Responding to the concerns of environmentalists, Cheney noted that “the technology’s gotten so good in this business that we only need to disturb about 2,000 out of the 19 million acres [in ANWR] to develop” the oil and gas resources. The drilling can be carried out “without [any] major disturbances to the surface.”

The ANWR issue is just one part of a worldwide problem, according to the report being issued by an independent task force of 51 energy experts. The U.S. will not be able to continue making up its energy deficits with cheap imports. “The world is dangerously close to using all its available global oil production capacity. If an accident or other disruption in production occurred — whether on the Alaskan oil pipeline, in the Mideast or elsewhere — the world might be on the brink of the worst international oil crisis in three decades,” the report states. And the oil market situation is “compounded by shortages of other forms of readily available, clean energy in the U.S., including natural gas and electricity in certain localities.”

“The situation is, by analogy, like traveling in a car with broken shock absorbers at very high speeds, such as 90 miles per hour,” the report says. As long as the pavement is perfectly smooth, there’s no problem. The false economy of the decisions not to have the shocks fixed or of traveling at such high speeds only becomes evident if [the car] hits a bump. Then “the injury to the driver could be quite severe.”

The report, compiled under the auspices of the James A. Baker III Institute for Public Policy of Rice University in Houston and the Council on Foreign Relations in Washington, calls on the Bush administration to start educating the public to the hard choices ahead, including “whether Americans are willing to compromise their hunger for cheap energy to achieve their increasing demand for cleaner energy and a cleaner environment.

And the problem is not confined to the U.S. ” Lack of an overall energy policy for a number of years, coupled with economic boom times, has brought the world perilously close to an energy crisis. Supply constraints have emerged across the energy spectrum, not only in the United States but around the world.” The report suggests that “alliances, effective diplomacy, freer trade, and innovative multilateral trade and investment frameworks will all be tools for securing reliable energy supplies in the 21st century. The energy problems we face today are complex, and our response to them must range from a review of our domestic environmental, tax, and regulatory structures to a reassessment of the role of energy in American foreign policy.” The independent task force includes the CEOs of major energy companies, as well as a broad range of academic energy experts.

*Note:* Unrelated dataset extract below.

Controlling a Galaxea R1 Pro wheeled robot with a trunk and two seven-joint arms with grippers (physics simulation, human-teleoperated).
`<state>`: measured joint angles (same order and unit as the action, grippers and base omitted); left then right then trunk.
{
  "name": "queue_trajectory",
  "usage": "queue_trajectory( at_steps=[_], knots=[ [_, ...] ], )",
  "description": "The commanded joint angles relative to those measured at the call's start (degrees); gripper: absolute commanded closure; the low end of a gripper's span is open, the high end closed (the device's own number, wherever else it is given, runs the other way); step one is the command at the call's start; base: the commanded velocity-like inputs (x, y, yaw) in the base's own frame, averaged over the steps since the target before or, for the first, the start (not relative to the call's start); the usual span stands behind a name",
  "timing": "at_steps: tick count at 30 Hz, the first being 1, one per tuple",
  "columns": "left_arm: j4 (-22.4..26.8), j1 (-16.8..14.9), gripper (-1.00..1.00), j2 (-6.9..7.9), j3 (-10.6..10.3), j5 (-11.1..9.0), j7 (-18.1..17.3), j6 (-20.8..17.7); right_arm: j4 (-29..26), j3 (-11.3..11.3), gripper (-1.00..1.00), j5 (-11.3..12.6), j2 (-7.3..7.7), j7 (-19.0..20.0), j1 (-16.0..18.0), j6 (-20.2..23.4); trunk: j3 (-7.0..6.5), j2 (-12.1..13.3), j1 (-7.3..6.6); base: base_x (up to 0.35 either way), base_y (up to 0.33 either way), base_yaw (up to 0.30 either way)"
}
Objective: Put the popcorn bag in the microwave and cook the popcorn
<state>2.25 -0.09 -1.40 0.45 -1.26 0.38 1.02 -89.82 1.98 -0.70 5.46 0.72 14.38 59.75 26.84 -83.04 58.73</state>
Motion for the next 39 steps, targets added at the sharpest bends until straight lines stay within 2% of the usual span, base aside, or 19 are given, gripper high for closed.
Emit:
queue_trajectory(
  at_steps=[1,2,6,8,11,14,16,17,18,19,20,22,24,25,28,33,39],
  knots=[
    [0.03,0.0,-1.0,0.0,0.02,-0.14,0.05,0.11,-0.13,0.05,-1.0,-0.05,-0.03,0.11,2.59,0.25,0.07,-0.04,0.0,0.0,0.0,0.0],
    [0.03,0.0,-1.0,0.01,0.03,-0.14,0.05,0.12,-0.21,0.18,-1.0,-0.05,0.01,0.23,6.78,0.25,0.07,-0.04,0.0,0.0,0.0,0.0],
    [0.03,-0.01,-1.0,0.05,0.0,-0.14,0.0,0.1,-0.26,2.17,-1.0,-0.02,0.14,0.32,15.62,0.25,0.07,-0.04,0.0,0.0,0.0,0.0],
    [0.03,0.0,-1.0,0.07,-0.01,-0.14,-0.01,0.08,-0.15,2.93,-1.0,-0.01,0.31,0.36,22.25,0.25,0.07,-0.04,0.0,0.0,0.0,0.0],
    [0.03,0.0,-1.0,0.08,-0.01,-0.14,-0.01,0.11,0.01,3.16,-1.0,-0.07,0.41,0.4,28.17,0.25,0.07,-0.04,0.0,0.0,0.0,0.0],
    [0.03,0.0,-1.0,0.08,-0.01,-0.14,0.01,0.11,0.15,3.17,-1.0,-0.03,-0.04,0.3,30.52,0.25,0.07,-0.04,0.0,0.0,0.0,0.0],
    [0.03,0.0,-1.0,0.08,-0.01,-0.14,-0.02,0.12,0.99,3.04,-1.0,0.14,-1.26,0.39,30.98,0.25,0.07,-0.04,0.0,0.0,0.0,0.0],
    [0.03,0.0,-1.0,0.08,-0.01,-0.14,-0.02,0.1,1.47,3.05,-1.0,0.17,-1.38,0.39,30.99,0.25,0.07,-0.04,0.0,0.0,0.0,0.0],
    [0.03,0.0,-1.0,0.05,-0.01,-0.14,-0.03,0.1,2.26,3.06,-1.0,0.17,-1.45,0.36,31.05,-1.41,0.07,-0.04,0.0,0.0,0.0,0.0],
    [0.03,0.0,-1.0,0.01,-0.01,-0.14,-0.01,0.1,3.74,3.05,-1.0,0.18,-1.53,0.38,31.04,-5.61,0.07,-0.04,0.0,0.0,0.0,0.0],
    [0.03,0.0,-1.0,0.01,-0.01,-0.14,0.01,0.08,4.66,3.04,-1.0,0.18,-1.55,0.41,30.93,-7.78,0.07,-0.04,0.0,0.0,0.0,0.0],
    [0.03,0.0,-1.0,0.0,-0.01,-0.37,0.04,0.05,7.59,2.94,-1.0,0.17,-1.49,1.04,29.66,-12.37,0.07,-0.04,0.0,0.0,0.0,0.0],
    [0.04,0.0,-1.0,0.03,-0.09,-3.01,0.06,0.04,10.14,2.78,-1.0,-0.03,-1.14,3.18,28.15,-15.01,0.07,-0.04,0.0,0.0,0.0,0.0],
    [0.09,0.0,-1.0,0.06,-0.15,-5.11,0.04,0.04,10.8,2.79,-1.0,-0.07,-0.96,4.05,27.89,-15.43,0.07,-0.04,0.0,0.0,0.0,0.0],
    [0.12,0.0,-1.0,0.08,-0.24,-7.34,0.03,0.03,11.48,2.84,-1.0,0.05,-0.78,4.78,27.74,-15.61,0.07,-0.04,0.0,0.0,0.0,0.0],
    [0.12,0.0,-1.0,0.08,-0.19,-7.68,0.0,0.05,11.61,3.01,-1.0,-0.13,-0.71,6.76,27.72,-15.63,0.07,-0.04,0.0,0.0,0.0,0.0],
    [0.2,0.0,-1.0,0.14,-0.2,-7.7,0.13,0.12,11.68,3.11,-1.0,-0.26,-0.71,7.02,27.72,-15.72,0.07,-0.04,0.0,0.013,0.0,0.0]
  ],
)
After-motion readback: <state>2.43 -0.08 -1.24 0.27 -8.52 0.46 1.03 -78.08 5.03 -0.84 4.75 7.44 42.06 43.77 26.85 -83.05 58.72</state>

On the domestic front environmental and regulatory measures have restricted development of natural gas delivery systems, new power generation facilities and oil refining capacity. Expanding energy resources will require backing off some of the restrictions. “When it comes to energy, the American people cannot achieve both a painless present and a secure future.”

The Bush administration favors opening more federal lands and offshore areas — both in Alaska and the lower 48 — to oil and gas drilling and pipeline construction. These initiatives and efforts to site new pipelines and power plants have run into heavy opposition from environmentalists.

It’s estimated the country will need to build 65-90 500 MW power generation facilities over the next 20 years to meet electric demand, Cheney said. Most of the plans call for these new plants to be gas-fired, even though gas currently is in “relatively short supply” and the price “has gone way up,” he noted.

“If we’re going to do [this], we’ve got to go out and find the gas, and then build pipelines to deliver it to the plant,” the vice president noted. “If we don’t use gas, we can build with coal,” which currently supplies about one-half of the power today. “If we don’t use either one of those, then about the only other option is nuclear.”

Cheney indicated Wednesday that he favors increasing the country’s dependence on nuclear power, but he declined to say by how much. “We haven’t decided on a particular recommendation yet” on the nuclear power issue. Cheney and the interagency task force are developing a series of recommendations to address the energy supply and infrastructure problems facing the nation. “We’ll have a set of recommendations to the president in about a month.”

The full report of the independent task force is available at www.cfr.org.